Re: Hematological immune related adverse events after treatment with immune checkpoint inhibitors

We read with great interest the article by Kramer et al. [ ] on the haematological adverse effects associated with immune checkpoint inhibitors (ICIs). The authors have extensively discussed several rare but clinically significant hematological adverse effects that may also prove to be fatal in some cases. The adverse effect that drew our attention, in particular, is haemophagocytic lymphohistiocytosis (HLH). HLH is a potentially fatal clinical syndrome that results from a severe, uncontrolled hyperinflammatory state, which may be triggered by several causes such as infection, malignancy, drugs and so on [ ]. Patients may have a non-specific clinical picture that includes, but is not limited to, a triad of fever, cytopenias and hepatosplenomegaly, but atypical or overlapping presentations are common [ ]. ICIs are known to be associated with several immune-related adverse events (irAEs) including HLH or ICI-related HLH (ICI-HLH).
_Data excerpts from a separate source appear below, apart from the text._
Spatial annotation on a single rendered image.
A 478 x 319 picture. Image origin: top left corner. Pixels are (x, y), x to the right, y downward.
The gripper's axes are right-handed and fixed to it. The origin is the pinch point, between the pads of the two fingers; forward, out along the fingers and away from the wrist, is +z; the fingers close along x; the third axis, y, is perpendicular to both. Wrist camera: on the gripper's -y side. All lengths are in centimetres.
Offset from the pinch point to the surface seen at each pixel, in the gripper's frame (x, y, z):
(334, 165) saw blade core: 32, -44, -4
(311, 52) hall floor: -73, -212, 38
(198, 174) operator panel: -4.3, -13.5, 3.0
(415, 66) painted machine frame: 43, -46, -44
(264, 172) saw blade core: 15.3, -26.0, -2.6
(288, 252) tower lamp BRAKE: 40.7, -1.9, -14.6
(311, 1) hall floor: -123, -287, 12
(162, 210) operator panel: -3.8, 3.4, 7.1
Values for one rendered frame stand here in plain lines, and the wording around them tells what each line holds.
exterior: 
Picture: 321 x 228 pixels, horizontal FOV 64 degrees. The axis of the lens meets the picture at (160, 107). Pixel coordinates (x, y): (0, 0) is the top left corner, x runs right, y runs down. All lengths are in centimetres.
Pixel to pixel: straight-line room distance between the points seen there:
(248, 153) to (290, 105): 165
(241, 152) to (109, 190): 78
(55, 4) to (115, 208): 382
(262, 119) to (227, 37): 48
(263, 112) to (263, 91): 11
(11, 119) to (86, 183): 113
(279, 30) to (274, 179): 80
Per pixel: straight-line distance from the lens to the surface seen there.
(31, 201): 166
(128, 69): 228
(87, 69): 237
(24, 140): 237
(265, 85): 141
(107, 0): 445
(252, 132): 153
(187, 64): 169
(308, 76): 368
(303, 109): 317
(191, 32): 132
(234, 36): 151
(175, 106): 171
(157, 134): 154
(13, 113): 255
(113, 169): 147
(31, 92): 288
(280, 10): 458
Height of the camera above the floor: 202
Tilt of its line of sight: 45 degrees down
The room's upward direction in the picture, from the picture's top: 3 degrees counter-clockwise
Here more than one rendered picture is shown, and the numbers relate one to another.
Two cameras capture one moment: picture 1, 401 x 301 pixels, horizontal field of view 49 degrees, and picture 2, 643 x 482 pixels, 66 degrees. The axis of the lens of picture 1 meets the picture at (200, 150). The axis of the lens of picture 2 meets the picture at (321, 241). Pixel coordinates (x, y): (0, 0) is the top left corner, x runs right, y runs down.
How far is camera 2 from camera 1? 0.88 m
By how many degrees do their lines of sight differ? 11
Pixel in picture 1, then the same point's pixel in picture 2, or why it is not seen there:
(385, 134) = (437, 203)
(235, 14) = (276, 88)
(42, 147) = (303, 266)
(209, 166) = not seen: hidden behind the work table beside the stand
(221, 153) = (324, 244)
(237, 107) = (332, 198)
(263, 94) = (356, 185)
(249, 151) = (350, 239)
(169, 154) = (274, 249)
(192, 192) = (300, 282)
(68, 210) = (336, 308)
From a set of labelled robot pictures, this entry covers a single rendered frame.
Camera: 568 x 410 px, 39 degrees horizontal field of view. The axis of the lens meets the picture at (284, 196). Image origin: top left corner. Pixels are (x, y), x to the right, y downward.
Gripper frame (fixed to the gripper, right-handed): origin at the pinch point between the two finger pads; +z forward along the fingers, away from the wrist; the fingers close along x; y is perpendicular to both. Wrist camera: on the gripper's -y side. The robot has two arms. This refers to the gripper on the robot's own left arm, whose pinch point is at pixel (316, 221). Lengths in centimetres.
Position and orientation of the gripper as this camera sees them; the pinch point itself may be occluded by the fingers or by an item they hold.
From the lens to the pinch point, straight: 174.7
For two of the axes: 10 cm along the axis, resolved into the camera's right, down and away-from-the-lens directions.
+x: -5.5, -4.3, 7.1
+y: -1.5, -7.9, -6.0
The underlying mechanism proposed in this regard is the inhibition of cytotoxic T-cell activity by ICIs, which results in a pathologic hyperinflammatory state [ ]. The authors determined the frequency of HLH to be 2 of 50 (4%) in their study cohort. However, the real magnitude of occurrence of ICI-HLH is unknown as it is a poorly understood clinical phenomenon and existing data majorly come from isolated case reports.